Foreign Keys as an Incidence Matrix: A High Level Look

In a previous post, we took a multigraph of foreign keys in the AdventureWorks database in SQL Server 2008 and manipulated it into a simple graph. This yielded a high level view of the foreign keys in a database. A perfect supplementary diagram to any database diagram. We were also able to derive some interesting and potentially useful facts regarding foreign keys in the database such as the graph center and graph periphery.

The graph from our previous post is below:


It really is a pretty constellation of vertices and edges. It’s possible to go a few steps further and manipulate this captured information in other ways. For example, one could create an incidence matrix of the graph. An incidence matrix where the columns are the edges and the rows are the vertices of a graph. If a vertex i is connected to an edge j, then the i,j entry of the incidence matrix is 1, otherwise, it’s marked 0.

In our previous example, we created a graph named fkgraph by executing:

fkgraph = Graph[querygraph]


To retrieve an incidence matrix from this graph, we may use the IncidenceMatrix function in Mathematica. Once executed, we may execute:

IncidenceMatrix[fkgraph]//MatrixForm.

If we do not utilize the PostFix function (//) to format IncidenceMatrix function with the function MatrixForm, we will get a sparse array like below.

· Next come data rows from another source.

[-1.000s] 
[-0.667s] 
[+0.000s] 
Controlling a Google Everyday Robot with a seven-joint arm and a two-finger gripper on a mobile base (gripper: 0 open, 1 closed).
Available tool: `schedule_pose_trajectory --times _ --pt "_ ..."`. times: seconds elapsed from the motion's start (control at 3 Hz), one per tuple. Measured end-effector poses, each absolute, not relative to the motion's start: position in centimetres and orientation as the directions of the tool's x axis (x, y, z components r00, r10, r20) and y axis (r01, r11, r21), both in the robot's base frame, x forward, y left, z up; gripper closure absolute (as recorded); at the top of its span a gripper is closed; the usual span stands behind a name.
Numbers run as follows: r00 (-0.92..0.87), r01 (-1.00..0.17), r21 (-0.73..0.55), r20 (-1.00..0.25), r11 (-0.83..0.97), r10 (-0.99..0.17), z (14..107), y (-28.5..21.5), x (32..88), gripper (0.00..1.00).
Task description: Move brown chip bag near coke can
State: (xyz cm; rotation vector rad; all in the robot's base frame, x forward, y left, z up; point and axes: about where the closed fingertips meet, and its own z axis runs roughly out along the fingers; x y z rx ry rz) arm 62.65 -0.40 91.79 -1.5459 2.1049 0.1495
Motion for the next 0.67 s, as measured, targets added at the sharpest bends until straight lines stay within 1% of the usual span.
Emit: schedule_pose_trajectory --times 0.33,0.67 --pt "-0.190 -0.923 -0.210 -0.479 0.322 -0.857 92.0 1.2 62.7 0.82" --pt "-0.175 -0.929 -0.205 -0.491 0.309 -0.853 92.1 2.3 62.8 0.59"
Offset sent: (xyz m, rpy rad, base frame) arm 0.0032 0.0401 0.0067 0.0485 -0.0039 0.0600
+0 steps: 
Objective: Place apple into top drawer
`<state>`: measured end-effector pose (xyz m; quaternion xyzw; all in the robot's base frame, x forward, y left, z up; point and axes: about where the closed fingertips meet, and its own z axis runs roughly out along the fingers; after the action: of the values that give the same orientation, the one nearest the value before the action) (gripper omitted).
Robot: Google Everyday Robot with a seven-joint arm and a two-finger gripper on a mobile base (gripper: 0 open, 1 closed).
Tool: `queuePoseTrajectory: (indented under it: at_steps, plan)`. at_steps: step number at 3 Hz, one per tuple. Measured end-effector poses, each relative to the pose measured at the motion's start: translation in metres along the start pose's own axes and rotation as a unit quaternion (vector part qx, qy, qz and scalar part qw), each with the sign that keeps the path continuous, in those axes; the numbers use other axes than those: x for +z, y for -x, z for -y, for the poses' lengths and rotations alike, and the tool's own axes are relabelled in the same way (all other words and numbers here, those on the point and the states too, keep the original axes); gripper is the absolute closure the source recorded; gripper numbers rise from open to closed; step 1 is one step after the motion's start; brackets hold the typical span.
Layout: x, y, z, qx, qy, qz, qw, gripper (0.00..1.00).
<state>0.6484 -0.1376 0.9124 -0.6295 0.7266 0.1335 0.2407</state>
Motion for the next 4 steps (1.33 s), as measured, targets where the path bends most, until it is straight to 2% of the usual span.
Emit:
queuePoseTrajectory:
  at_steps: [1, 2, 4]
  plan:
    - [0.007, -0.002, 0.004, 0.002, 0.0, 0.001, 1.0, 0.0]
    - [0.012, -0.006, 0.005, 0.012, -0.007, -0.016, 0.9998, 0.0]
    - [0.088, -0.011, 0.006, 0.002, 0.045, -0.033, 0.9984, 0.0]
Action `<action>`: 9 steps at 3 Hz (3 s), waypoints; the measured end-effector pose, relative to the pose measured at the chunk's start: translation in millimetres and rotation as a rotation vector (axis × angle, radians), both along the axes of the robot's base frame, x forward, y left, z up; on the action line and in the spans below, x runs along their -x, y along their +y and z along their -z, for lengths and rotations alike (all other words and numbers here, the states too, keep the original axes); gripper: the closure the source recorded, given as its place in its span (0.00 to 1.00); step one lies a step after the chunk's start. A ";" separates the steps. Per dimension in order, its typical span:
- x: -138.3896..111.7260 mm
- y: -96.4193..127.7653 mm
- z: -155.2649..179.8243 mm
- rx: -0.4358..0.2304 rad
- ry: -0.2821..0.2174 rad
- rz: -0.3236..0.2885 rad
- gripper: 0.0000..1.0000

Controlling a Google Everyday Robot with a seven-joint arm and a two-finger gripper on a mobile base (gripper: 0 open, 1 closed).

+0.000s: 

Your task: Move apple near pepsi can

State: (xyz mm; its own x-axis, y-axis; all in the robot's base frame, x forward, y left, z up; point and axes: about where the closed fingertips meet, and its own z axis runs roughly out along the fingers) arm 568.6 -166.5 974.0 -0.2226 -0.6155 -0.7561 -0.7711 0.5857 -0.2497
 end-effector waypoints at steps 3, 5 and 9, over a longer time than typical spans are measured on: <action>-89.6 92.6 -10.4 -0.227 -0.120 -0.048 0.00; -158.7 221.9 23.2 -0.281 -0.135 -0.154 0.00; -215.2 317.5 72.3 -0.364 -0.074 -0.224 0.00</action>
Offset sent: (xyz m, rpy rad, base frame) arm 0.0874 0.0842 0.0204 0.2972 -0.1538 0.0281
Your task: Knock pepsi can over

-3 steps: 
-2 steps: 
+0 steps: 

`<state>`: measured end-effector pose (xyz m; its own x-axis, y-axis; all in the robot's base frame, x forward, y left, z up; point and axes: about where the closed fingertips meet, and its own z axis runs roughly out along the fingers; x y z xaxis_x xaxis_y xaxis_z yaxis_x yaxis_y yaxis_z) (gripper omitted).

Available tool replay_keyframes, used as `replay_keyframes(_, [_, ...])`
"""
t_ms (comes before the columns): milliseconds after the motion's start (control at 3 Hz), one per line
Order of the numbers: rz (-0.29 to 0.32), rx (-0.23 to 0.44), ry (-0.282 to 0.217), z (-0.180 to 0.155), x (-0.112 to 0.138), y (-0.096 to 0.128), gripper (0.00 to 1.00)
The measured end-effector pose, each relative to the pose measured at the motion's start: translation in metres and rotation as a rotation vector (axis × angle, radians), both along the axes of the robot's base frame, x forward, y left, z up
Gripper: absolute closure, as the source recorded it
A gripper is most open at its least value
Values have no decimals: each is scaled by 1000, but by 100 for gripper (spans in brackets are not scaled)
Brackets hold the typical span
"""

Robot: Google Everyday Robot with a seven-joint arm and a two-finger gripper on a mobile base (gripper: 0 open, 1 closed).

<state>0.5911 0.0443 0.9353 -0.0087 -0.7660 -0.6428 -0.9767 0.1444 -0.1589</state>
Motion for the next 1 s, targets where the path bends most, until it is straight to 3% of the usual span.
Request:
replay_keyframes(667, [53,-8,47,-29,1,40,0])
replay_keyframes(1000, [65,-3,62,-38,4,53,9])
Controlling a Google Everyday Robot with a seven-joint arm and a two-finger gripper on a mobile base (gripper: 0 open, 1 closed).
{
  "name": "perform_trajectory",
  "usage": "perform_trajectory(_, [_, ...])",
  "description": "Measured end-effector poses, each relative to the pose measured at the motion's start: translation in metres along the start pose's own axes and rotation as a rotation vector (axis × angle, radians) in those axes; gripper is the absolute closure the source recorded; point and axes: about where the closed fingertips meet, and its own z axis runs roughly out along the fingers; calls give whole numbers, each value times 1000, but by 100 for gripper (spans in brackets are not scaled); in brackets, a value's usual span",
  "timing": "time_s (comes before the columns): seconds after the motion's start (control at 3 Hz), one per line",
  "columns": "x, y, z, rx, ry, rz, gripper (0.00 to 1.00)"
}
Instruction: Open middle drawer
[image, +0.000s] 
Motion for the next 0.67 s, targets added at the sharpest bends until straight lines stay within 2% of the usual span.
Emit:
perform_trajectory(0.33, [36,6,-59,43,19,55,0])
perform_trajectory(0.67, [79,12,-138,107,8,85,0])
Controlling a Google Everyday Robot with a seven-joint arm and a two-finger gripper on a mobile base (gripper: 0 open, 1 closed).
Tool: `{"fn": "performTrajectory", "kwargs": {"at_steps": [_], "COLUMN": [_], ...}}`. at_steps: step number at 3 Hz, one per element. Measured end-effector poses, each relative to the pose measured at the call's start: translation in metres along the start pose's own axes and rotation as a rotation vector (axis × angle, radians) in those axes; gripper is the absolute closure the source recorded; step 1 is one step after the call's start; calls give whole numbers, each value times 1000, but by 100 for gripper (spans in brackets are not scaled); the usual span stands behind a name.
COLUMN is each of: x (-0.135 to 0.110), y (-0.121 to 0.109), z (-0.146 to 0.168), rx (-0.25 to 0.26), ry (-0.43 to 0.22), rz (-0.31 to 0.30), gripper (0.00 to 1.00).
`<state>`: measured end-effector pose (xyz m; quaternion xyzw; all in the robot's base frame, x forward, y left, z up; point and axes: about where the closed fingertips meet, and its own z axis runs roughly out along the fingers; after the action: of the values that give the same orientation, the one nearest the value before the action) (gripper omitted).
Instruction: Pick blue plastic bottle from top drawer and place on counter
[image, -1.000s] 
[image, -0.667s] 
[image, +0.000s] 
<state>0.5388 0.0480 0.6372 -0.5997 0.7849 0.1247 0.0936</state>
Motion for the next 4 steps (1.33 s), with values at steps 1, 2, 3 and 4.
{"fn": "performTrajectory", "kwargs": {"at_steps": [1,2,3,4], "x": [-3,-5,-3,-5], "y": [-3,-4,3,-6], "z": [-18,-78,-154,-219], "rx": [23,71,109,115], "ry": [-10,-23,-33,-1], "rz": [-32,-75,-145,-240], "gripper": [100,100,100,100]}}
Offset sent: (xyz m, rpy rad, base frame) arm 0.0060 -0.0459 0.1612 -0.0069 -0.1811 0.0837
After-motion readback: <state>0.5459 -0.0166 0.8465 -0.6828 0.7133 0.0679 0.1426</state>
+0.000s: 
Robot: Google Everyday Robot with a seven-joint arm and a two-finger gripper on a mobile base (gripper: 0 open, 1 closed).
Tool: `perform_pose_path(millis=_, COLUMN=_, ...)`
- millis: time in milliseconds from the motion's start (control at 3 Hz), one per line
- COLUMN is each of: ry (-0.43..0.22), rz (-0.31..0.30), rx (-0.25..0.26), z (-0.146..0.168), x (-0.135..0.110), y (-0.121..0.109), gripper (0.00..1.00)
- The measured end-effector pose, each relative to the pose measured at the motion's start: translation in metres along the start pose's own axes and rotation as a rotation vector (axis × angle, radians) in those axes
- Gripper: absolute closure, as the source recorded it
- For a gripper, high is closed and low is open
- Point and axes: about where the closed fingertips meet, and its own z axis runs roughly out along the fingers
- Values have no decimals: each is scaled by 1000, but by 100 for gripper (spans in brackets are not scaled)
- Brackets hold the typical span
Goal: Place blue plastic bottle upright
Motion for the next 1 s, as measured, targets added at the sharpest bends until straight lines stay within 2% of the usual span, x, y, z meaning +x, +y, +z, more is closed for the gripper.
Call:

A partial output of the desired output is captured below:


If we look above at the SparseArray output, we can immediately see that the number of rows of the incidence matrix is sixty-seven. That is, there are sixty-seven points in the graph. Consequentially, we know that there are sixty-seven tables with foreign key relationships in the AdventureWorks database as each point represents a table. There are simpler ways of deriving that information but as one proceeds to more abstract layers, it’s good to remember what one is actually working with.

What about the matrix itself? What is the rank of the matrix? To understand the rank of this matrix, we will use the Mathematica function MatrixRank.

MatrixRank[IncidenceMatrix[fkgraph]]

The output is:

Sixty-seven. Who knew? It’s a well known fact that the column rank and the row rank of a matrix are equal. Sixty-seven is the number of rows (points) in the matrix and eighty-six is the number of columns (edges). This would imply that the difference between total columns and the size of the column space is the number of dependent columns. Dependent columns are, in this representation, different choices one could make to JOIN one table with another.

The matrix itself is rather overwhelming. To get a better at a glance view of what the matrix looks like, we can use the MatrixPlot function.


The orange squares represent the value of one and the white of zero. In this sense, we have a rough understanding of the dispersion of ones and zeroes throughout the matrix.

I hope I’ve introduced enough tools in Mathematica to get one started with manipulating datasets and beginning to derive a deeper understanding regarding their properties. The topic is very deep and there’s much to learn and discover.